Later in the week, on his way home from seeing his mother, Aarom passes a dirty man in rags emerging from a small tent who spots him and tries to call him over. He pretends not to notic
e the flailing of his hands or the way his voice echoes off the walls of the underpass. Aarom’s sure the man is used to it; the man is clearly homeless, though by choice because no one is homeless, and that can mean only a couple of things. The most likely reason for his disheveled, malnourished condition is that he’s an outlaw rebel, though not a member of a group or he would still be better cared for. Aarom isn’t unsympathetic about such people; he just views them with impatience and does not want to find himself downwind of the man.
He keeps walking, neither faster nor slower than before, and passes out of the shadow of the underpass that much closer to home. He’s tired and stressed and his mind returns to Jonathan and the last time he saw him with irritating frequency like a tongue to a sore tooth.

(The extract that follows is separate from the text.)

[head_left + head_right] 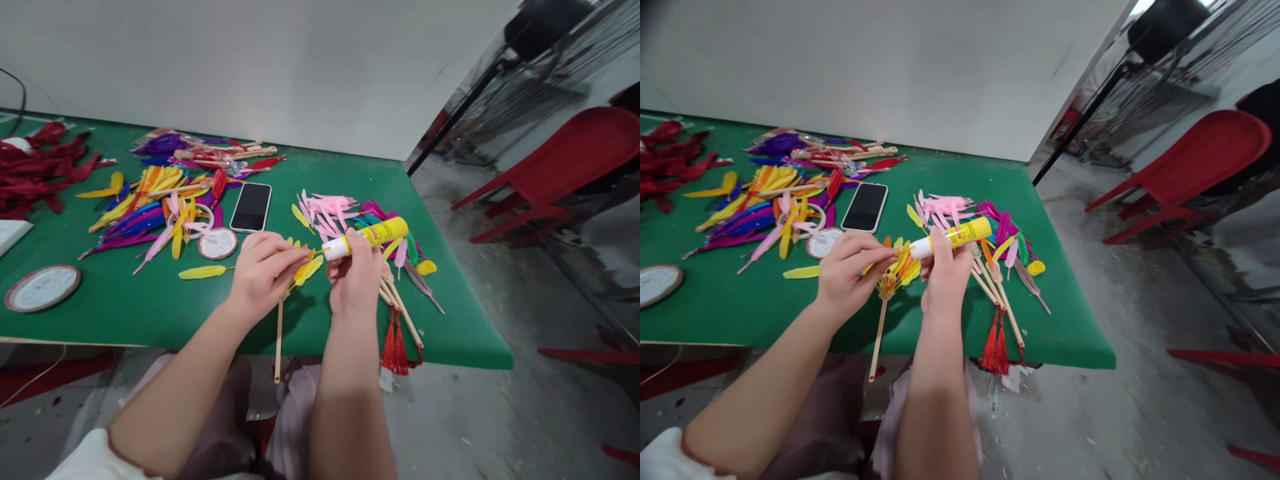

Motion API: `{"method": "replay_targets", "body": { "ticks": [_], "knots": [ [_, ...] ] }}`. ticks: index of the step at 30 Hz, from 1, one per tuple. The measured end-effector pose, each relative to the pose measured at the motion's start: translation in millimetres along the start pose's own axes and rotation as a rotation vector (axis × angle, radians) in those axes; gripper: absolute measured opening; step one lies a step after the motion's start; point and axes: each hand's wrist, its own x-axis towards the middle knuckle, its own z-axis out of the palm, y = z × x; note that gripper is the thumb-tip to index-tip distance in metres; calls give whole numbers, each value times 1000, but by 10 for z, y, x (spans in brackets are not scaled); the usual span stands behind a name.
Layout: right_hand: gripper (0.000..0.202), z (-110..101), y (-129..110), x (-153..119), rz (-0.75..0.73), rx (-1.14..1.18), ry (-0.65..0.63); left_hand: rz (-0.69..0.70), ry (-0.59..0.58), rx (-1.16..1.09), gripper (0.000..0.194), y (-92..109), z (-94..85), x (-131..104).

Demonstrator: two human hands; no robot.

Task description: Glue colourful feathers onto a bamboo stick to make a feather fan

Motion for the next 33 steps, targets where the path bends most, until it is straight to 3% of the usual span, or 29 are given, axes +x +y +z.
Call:
{"method": "replay_targets", "body": {
  "ticks": [5, 10, 17, 23, 33],
  "knots": [
    [21, -3, 1, 10, -5, -16, 26, 49, -22, 0, 6, 0, -23, -6],
    [22, -7, -11, -1, -26, -27, 29, -4, 19, 3, 11, -7, -37, -10],
    [21, -16, 0, 0, -46, -44, 33, 68, -64, -16, 8, -7, -29, -13],
    [24, -11, 7, 10, -59, -44, 21, -1, 12, -16, 12, -8, -33, -11],
    [26, -34, 4, 17, -51, -71, 33, 70, -63, -26, 9, -15, 0, -16]
  ]
}}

The man in rags follows him. “You have been chosen to bear witness!” he shouts after Aarom. “The end of days is upon us! We are living in the last days! The last days! You have been called!”
Aarom knows the archaic, religious meaning behind the word “witness” that the raving man shouts at him because he has collected several copies of the Holy Bible from deceased supplicants. It makes him roll his eyes. If the man is a rebel, he’s one of the many religious rebels for whom the machine is not God enough.
“There will come witnesses among you!” the man screams. He’s no longer addressing himself to Aarom, but to the empty street. “This man has been chosen! He is a prophet of the Lord!”
Aarom’s family, before the open practice of religion was forbidden, had been Muslim and even then their faith had fallen by the wayside. He sincerely doubts that any deity is watching over them or if one were, he or she would select him to stand as its witness. The man is a lunatic.